My guess is it is an active rectifier (no direct drop voltage loss) with peak detector.

Keys parts: 1) A diode (D1) rectifies, that is it allows to pass electrons in one direction e.g.: only positive voltage, but it has a drop voltage due to the junction direct voltage 2) Something in the feedback in the minus (-) input of an opamp (A1) is magically compensated by the gain ot the opamp, here the direct drop voltage is compensated. 3) Peak detector is made by diode D1 and the capacitor C, capacitor is like a tank you can fill with electrons. 4) A2 works as a isolation buffer, it allows low impedance charges to not affect to the discharge of the capacitor C, it is only discharged by the high impedance input of the opamp.

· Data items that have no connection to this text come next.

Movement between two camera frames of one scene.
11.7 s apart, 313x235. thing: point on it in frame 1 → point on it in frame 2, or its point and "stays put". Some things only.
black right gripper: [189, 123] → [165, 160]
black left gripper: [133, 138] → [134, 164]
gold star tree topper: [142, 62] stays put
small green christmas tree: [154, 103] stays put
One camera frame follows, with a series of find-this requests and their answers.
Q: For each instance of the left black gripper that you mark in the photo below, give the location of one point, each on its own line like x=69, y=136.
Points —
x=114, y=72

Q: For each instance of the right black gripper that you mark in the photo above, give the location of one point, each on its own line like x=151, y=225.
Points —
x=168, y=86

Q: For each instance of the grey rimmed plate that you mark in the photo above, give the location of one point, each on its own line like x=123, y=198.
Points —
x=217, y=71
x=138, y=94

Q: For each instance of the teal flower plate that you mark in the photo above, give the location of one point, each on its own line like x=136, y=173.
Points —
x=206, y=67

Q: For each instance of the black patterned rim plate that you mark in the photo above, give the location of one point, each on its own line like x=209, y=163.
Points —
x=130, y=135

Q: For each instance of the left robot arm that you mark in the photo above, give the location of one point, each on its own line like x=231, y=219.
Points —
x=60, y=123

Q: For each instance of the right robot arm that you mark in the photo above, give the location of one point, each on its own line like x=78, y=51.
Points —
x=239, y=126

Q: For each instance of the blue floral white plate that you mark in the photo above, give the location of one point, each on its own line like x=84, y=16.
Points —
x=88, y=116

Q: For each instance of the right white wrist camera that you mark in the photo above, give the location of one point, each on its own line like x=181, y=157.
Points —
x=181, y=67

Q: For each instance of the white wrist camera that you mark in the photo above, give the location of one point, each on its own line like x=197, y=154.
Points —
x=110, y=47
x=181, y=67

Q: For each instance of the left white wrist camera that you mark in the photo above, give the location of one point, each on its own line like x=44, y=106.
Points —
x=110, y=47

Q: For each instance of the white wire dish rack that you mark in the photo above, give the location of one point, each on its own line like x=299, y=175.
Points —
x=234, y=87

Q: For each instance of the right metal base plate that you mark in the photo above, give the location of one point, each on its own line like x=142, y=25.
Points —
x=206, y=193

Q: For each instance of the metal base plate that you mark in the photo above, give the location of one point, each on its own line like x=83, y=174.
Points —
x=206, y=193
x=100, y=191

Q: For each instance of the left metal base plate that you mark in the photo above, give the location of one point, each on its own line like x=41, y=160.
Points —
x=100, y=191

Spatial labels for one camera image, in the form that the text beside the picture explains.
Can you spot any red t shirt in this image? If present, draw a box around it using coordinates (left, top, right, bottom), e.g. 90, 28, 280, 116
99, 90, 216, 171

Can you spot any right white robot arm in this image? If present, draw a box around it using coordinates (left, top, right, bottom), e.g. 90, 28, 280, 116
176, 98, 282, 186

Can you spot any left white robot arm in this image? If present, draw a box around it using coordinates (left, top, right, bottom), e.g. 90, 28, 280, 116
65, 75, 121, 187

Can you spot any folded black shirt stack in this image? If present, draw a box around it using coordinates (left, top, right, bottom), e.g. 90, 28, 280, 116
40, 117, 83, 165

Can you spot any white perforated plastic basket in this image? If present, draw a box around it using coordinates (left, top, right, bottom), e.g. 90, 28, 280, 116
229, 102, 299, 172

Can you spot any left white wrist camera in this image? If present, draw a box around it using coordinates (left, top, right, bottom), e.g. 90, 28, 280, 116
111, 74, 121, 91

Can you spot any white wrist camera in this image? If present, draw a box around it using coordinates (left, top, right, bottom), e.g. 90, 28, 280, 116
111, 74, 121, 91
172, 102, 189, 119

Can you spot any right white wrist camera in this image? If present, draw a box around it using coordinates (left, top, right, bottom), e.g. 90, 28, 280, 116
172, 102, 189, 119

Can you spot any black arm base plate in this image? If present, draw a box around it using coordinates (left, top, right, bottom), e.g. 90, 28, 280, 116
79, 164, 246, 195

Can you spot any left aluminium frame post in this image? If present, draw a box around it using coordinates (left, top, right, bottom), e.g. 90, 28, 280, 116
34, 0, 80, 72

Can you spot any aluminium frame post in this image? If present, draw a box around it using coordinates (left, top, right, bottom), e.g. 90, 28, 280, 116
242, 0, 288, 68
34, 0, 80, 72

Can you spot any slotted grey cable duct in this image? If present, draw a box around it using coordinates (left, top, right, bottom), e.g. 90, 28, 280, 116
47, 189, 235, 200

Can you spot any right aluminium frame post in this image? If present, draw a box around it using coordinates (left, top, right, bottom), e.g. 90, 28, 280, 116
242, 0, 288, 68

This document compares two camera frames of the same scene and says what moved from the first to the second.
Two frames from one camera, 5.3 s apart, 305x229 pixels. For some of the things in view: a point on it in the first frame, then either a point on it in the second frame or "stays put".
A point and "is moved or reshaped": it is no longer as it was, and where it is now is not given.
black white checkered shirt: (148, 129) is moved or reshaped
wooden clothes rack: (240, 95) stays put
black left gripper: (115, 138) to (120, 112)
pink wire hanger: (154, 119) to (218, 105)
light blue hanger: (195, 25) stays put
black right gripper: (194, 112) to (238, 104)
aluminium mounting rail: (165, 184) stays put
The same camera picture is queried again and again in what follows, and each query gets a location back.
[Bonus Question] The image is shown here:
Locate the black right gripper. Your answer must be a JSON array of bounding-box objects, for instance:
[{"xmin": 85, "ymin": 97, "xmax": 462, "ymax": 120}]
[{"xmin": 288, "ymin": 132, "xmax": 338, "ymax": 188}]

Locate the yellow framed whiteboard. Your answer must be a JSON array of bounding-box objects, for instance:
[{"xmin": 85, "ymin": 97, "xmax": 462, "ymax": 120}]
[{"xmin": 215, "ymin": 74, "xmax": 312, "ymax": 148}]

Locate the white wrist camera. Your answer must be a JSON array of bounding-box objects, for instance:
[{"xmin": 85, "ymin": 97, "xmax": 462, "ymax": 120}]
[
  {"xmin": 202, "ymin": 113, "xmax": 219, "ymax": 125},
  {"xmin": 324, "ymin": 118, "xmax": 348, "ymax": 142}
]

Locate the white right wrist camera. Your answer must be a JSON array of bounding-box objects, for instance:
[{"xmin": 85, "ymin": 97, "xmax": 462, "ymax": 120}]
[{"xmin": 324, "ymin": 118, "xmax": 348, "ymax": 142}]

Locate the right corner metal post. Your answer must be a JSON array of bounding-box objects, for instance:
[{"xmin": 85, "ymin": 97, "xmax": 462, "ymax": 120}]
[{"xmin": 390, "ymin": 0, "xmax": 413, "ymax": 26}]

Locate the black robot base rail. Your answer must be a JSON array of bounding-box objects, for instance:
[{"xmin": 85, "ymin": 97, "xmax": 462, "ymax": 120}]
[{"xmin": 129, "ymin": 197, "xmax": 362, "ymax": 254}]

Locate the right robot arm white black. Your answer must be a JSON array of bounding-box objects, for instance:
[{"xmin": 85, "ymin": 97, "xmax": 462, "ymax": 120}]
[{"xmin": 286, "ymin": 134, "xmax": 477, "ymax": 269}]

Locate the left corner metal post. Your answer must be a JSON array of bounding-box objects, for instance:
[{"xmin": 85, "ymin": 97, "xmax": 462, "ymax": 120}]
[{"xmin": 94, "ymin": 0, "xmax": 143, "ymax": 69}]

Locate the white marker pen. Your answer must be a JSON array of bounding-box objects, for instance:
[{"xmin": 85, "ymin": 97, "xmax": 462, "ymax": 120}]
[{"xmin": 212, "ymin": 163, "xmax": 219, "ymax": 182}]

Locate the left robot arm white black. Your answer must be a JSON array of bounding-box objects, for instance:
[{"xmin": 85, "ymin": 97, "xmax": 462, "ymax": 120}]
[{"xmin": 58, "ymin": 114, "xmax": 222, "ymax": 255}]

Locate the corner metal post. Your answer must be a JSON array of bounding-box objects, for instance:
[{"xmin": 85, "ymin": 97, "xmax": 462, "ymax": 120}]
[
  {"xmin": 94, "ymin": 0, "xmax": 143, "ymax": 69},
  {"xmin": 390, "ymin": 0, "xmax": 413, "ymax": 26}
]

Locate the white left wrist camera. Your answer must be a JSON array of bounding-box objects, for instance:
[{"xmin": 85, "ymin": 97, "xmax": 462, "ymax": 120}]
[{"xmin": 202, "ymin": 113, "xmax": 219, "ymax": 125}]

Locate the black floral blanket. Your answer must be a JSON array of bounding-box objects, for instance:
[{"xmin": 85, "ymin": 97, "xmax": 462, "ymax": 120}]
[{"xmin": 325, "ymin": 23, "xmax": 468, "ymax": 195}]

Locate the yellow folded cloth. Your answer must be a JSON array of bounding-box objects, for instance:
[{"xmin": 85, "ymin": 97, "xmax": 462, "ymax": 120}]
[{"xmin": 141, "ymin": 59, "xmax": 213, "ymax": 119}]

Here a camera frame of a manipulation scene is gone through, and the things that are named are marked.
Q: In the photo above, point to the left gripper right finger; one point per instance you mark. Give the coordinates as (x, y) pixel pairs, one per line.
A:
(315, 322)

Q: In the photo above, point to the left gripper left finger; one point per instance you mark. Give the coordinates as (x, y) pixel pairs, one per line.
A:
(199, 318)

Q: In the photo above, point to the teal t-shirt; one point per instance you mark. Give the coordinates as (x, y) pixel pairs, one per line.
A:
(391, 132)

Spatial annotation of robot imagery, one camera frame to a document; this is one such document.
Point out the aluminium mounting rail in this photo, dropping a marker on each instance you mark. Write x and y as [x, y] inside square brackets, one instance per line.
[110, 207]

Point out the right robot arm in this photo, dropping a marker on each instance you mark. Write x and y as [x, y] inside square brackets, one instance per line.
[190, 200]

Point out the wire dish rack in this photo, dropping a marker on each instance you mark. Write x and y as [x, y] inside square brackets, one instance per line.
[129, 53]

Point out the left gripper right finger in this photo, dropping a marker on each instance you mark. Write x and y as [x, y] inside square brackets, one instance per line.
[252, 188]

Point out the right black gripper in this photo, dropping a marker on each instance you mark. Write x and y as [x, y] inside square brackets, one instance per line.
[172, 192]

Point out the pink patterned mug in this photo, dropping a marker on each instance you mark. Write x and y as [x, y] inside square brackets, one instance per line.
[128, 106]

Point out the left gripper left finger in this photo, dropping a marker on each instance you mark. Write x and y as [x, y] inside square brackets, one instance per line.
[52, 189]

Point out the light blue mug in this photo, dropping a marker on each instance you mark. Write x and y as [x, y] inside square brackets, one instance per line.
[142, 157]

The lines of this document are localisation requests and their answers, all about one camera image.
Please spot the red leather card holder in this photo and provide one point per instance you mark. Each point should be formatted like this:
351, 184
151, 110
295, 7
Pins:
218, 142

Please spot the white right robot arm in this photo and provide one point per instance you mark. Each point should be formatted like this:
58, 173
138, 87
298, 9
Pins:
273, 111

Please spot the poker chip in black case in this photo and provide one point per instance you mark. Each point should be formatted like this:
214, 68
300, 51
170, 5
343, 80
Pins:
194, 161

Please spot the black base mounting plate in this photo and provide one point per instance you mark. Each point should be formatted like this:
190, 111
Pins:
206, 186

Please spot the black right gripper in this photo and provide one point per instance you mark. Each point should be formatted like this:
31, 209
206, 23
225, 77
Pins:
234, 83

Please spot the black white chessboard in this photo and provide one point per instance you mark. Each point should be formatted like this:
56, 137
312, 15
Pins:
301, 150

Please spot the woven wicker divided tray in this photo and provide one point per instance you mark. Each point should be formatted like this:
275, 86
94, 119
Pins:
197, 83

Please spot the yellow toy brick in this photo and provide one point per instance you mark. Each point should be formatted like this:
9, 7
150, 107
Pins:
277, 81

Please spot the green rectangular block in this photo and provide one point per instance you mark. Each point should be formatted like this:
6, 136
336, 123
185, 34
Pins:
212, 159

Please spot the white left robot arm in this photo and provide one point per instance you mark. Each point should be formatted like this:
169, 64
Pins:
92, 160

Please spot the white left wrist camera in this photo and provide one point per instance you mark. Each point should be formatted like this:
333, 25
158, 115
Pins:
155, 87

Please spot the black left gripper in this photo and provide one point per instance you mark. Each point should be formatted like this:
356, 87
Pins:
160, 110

Let me know if I am wrong!

posted by Manel Marin 21 Feb 2016

Hey Manel,

Thanks for the explanation, helped a lot! I actually do know how capacitors, resistors, and diodes work, my problem is with the amp op and with the peak detector, also with putting diodes with a ampop, it cofunses me.

Thanks,

Thiago.

posted by Thiago . 21 Feb 2016

Hi Thiago and Manel, What Manel has posted is right. This video might help you understand what exactly is happening.http://youtu.be/jllsqRWhjGM I don't think the code is exactly what I want. The Peak detector detects the peak of the amplitude of a signal. But doesn't depend on the frequency ( I think!).

posted by Annita Panagi 22 Feb 2016

Hey Anitta,

Thanks for the link, this guy explains very well! I edit the answer a little. I believe it look mor like what you wanted now, but I am not sure... Please comment here if it is not. What kind of LCD are you using? Do you have code that you started to write? We could have a look, maybe we can help more...

posted by Thiago . 22 Feb 2016

With the added control of the reset transistor to Thiago's code. I'm assuming that you want to loop around resetting, waiting for a short period and then taking a reading.

I've also added some code to convert from ADC reading to voltage, 3.2 should be about the right scale factor but you may need to make some measurements and change that a little if you want it to be accurate. I've also added some code to output to the virtual serial port so that you can see the values on a PC. Handy for troubleshooting.

Serial pc(USBTX,USBRX);
DigitalOut myled(LED1);
DigitalOut resetFET (p21);
AnalogIn ain(p15);
 
//Declare LCD class here
 
int main() {
    
    resetFET = 1; 
    uint32_t actualAnalogValue = 0;
 
    while(1){
       wait(0.01); // give it time to fully drain the capacitor. (will depend on component values)
       resetFET = 0; // disable the reset FET

        /*Waits for the signal in the output of the peak detector to stabilize*/
        wait(1);  // should be a couple of times your expected input frequency of interest.
        
        /*Reads the value in the output of the peak detector*/
        actualAnalogValue = ain.read_u16();

        resetFET = 1; // start the reset now

        /* convert to a voltage by multiplying by 3.2 and dividing by 2^16. */
        float voltage = actualAnalogValue * 3.2 / (1<<16); 
        pc.printf("Peak is %.2f\r\n", voltage);
        
        /*Displays it on the LCD Monitor*/
        //here
   
        }  
}

I've assumed that you have an n channel FET from the capacitor to ground so a high on the gate will turn it on and reset the peak. Make sure you put a resistor in series with the FET otherwise you're effectively shorting the op-amp output to ground which isn't good for the parts. Small values will reset quicker but put more of a strain on the parts.

I've included a short wait at the start of the while loop to give time for the reset to take place. Depending on the components used the time taken to output to the display may introduce a long enough delay that you don't need that extra wait in there.